I'm not sure if there is anything that can be done about this easily, but it was legitimate, and the attachment wasn't an executable, just a cookie.
The attachment was a .com file. It may have been a cookie with a funny name, but still a .com file. :)
JunkMail Bug
==============
The small bug with JunkMail is as follows. I've seen the following several times across a number of days with at least v1.77i7 and v1.77i10. I'm using the warn action and it always shows up with the same recipient (%ALLRECIPS%) repeated at least three or four times. The first example is unique, and the last three examples are from a dictionary attack coming from one spammer sent to addresses that never existed on the same domain.

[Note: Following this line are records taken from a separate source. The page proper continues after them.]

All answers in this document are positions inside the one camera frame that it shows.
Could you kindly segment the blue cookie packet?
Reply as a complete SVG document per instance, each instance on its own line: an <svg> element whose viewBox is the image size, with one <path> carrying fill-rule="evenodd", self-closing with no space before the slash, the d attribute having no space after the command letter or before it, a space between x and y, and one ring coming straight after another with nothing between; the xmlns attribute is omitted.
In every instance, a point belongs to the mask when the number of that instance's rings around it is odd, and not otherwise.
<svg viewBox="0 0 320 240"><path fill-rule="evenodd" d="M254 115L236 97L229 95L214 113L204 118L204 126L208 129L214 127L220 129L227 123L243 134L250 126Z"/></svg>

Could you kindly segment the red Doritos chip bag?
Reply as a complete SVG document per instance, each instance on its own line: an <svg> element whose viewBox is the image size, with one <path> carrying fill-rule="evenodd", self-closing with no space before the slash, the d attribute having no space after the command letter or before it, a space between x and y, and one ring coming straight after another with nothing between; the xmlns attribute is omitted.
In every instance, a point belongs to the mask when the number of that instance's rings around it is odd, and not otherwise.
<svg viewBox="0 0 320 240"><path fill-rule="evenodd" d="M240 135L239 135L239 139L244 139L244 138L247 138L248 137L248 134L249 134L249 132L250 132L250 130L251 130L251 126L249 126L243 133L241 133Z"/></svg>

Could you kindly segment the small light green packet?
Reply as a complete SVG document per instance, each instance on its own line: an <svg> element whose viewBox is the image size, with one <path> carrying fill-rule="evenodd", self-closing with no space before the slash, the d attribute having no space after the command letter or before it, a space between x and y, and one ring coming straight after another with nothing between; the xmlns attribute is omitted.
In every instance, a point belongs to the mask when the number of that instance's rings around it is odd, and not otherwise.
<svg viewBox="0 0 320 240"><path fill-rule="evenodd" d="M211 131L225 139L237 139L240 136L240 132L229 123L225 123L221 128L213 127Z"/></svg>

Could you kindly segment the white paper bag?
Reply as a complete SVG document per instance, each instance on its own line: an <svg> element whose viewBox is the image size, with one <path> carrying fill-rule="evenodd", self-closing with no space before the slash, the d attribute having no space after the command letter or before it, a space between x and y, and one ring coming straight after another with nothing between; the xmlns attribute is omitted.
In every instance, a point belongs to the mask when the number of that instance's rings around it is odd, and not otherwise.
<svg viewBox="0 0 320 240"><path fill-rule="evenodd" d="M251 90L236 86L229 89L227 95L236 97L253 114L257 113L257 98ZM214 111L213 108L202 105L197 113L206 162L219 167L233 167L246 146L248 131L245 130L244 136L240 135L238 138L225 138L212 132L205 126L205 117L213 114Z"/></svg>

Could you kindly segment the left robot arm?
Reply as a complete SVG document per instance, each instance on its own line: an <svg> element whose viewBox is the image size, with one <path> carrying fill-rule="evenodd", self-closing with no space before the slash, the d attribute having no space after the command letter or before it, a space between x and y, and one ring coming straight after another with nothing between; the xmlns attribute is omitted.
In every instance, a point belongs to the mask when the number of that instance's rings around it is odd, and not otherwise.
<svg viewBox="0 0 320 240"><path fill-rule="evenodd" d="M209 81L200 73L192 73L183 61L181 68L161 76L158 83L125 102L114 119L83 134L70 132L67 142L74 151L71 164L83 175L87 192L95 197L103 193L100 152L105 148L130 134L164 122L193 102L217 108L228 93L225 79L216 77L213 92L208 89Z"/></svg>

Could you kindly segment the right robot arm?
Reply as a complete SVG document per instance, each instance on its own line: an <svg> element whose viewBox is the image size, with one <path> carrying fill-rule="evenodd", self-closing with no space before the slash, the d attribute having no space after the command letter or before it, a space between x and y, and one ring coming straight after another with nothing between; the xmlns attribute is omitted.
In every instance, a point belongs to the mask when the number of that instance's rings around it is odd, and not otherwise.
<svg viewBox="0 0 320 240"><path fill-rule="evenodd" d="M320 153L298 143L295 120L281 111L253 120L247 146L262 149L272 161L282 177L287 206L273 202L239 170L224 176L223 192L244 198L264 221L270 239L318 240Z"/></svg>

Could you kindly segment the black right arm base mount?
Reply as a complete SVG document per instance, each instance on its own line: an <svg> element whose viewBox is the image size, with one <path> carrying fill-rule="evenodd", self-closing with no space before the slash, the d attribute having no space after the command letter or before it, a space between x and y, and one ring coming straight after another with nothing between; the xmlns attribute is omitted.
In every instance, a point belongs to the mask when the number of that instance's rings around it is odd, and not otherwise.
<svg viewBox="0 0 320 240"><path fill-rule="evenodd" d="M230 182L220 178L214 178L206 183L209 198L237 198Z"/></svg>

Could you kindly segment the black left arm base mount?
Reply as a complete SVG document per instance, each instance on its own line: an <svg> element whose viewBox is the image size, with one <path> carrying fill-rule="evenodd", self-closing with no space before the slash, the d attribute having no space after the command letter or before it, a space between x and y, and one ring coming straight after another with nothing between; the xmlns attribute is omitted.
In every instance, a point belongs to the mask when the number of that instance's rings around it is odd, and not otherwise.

There was an issue with one of the v1.77 interim releases that was fixed in 1.77i12 that may have caused this. A change was made in the way that Declude JunkMail retrieves the list of recipients.
-Scott
--- [This E-mail was scanned for viruses by Declude Virus (http://www.declude.com)]
--- This E-mail came from the Declude.JunkMail mailing list. To unsubscribe, just send an E-mail to [EMAIL PROTECTED], and type "unsubscribe Declude.JunkMail". The archives can be found at http://www.mail-archive.com.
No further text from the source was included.